The voices are persistent; he is sure he hears both Luc and Jules shouting at him as he yanks the dumb black knob hard to the right, even though they are dead, died somewhere in the golden sunset without Micah even noticing--
The car skids roughly from the highway, hits a ditch, rolls twice and lands upside down. Lucian, never one to impede comfort, has not been wearing his seatbelt and he is thrown around the sedan like a ragdoll. His head hits the half-open backseat window at just the right angle to tear the skin from one side of his face and break open his skull. Jule’s head whips back and one of the metal posts from the shitty, broken headrest impales him in the base of the neck. He is brain-dead before the car even stops moving.

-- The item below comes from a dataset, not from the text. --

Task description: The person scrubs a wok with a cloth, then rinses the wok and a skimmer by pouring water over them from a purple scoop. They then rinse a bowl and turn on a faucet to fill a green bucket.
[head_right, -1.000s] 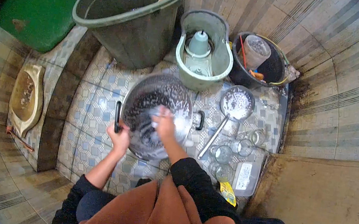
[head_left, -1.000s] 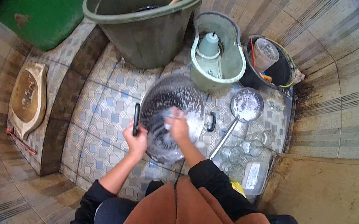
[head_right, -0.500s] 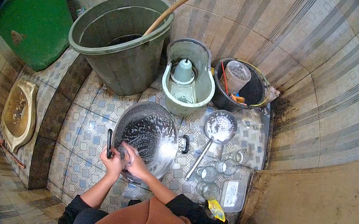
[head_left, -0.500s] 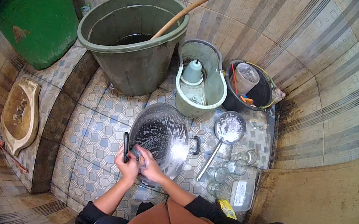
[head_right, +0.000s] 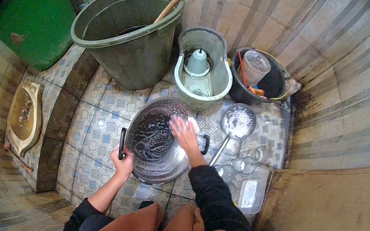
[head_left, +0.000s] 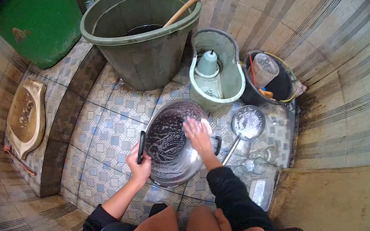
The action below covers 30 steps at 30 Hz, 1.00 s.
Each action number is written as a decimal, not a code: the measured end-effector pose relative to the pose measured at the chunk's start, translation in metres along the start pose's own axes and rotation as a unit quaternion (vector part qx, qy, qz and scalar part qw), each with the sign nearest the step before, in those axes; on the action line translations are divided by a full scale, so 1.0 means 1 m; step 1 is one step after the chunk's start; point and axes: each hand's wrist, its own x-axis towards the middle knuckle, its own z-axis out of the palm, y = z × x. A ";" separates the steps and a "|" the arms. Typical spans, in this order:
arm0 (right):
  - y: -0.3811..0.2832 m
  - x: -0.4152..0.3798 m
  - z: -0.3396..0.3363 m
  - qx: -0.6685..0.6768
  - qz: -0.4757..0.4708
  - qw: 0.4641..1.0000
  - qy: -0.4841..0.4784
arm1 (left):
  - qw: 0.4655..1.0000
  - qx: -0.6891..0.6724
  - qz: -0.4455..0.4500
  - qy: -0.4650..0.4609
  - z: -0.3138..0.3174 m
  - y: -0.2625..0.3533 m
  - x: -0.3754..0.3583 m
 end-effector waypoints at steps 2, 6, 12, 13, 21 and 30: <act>-0.007 0.042 -0.021 0.021 -0.121 0.992 -0.005 | 1.000 0.002 -0.018 -0.017 -0.003 0.003 0.001; -0.025 0.083 -0.034 0.006 -0.282 0.959 0.025 | 1.000 0.005 -0.016 -0.015 0.000 0.010 0.007; -0.046 -0.003 -0.015 0.023 0.252 0.963 -0.097 | 1.000 -0.002 0.021 -0.020 0.004 0.009 0.006; -0.067 -0.014 -0.022 0.092 0.265 0.947 -0.154 | 1.000 0.004 0.021 -0.017 0.005 0.003 0.003; -0.130 0.047 -0.031 0.383 0.141 0.899 0.161 | 0.988 -0.002 0.153 -0.026 0.001 0.008 0.001; -0.126 -0.014 0.003 0.286 0.243 0.925 -0.050 | 0.998 -0.029 0.049 0.007 0.009 -0.002 0.005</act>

Micah dangles upside down and somehow manages to undo his seatbelt, even though he’s sure that isn’t supposed to happen. He is screaming their names. Jules does not answer, but there is a rasped breath from behind him and he crawls across the ceiling of the car until he is with Lucian, holding his spasming hand.
“I fucked it up, Luc,” Micah cries. There is a stabbing pain in his back, near his shoulder. Perhaps he dislocated it when he dropped from his seat. “Luc, I’m sorry, I fucked it up, I fucked it up.”
Lucian’s functional eye swivels to look at Micah. His lips twitch in what might be a kind of a smile. “Not… fault,” he breathes. There is blood in his mouth. Micah finds one of Lucian’s hands and he is kissing the knuckles.
“I fucked up, I fucked up.”
“‘S always…. Next time…” Luc rasps. With surprising strength, he grabs Micah by the shirt and pulls him close. Micah smells blood and shit and gasoline. Is something burning? Lucian’s lips press to his forehead. “I… forgive you,” he says.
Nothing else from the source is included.